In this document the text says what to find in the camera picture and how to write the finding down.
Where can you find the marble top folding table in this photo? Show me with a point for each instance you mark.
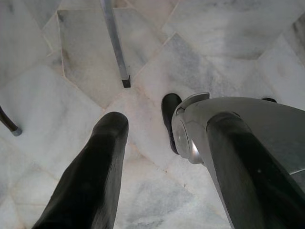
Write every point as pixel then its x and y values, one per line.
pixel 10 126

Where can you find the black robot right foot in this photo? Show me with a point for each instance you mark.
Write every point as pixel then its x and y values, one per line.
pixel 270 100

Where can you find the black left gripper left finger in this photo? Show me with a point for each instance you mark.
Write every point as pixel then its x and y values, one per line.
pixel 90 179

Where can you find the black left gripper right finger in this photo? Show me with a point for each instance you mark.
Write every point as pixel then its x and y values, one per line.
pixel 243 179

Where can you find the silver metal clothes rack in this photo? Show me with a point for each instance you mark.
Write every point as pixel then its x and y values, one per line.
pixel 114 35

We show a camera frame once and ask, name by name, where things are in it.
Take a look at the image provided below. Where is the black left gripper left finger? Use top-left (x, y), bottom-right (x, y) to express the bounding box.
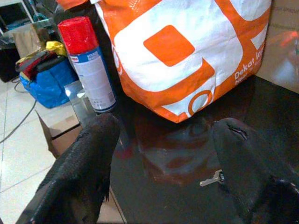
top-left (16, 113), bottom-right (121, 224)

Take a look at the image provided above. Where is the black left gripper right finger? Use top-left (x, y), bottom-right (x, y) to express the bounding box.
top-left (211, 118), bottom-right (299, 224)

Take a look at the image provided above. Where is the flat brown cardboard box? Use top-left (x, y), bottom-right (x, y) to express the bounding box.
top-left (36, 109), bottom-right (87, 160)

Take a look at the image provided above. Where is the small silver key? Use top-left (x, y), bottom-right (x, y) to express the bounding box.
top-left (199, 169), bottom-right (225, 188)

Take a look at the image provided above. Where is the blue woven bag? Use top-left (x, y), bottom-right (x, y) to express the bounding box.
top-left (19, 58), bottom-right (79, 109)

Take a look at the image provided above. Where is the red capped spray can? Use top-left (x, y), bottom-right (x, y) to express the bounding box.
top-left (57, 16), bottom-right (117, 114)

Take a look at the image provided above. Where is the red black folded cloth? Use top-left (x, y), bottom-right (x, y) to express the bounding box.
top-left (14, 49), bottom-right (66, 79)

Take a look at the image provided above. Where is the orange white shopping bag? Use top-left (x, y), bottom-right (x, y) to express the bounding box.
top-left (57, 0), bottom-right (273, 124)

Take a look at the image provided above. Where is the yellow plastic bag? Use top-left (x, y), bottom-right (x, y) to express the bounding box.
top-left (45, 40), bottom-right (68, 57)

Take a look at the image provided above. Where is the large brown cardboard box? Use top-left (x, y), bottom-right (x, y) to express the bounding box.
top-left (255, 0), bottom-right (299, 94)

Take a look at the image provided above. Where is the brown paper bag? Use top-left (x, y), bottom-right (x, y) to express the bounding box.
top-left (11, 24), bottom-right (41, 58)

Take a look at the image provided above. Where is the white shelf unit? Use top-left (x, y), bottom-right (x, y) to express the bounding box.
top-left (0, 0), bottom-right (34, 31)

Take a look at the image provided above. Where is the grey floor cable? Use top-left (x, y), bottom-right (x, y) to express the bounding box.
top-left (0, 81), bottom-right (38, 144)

+++

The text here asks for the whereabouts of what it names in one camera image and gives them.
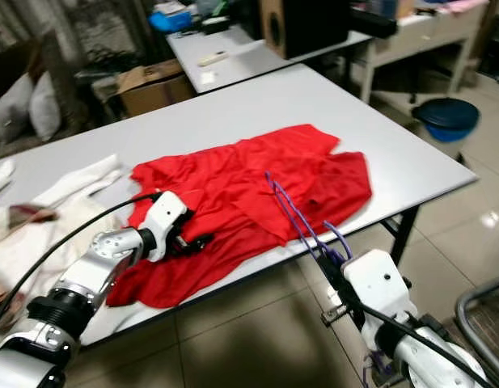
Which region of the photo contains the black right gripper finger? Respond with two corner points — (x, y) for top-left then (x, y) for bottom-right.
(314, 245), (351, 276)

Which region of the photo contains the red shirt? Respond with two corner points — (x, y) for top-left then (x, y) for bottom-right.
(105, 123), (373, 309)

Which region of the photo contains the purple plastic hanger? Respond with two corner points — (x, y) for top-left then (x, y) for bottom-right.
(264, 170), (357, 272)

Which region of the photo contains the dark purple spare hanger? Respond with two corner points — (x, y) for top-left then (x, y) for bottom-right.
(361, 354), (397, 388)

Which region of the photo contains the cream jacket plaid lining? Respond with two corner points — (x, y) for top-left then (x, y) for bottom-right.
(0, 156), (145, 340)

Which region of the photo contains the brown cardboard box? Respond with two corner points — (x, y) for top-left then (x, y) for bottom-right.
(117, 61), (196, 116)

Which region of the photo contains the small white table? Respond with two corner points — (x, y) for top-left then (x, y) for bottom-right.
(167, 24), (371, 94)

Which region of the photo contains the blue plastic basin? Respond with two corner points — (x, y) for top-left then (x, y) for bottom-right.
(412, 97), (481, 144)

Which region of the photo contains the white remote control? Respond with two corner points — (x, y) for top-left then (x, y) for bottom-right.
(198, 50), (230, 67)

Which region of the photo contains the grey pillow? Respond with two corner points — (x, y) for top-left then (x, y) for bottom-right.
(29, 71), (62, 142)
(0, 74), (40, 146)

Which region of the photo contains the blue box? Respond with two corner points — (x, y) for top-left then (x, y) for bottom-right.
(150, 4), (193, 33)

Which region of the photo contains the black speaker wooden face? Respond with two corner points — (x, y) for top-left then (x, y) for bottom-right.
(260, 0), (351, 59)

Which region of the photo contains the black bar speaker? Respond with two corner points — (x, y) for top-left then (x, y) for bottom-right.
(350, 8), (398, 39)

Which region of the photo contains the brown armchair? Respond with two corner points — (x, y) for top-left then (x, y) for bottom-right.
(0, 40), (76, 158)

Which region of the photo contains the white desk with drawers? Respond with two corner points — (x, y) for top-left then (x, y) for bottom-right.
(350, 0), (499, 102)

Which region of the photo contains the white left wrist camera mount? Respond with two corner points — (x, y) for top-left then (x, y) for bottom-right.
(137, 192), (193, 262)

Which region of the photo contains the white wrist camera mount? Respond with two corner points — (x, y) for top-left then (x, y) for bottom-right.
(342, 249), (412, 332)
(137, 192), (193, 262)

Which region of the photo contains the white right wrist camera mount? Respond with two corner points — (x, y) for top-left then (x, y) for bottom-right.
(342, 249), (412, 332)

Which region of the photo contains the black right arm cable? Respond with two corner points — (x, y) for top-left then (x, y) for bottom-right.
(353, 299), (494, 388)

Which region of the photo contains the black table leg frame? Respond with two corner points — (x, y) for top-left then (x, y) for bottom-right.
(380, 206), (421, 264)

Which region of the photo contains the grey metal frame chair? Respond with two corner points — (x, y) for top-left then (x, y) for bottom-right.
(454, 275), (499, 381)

+++

Work item
The response must contain every line from the listing above in which the string "instance" appears.

Answer to this problem
Where can you find the marble top folding table in this photo? Show me with a point for each instance you mark.
Where can you find the black robot right foot in this photo? Show me with a point for each instance you mark.
Where can you find the black left gripper left finger in this photo? Show me with a point for each instance you mark.
Where can you find the black left gripper right finger in this photo? Show me with a point for each instance you mark.
Where can you find the silver metal clothes rack in this photo? Show me with a point for each instance you mark.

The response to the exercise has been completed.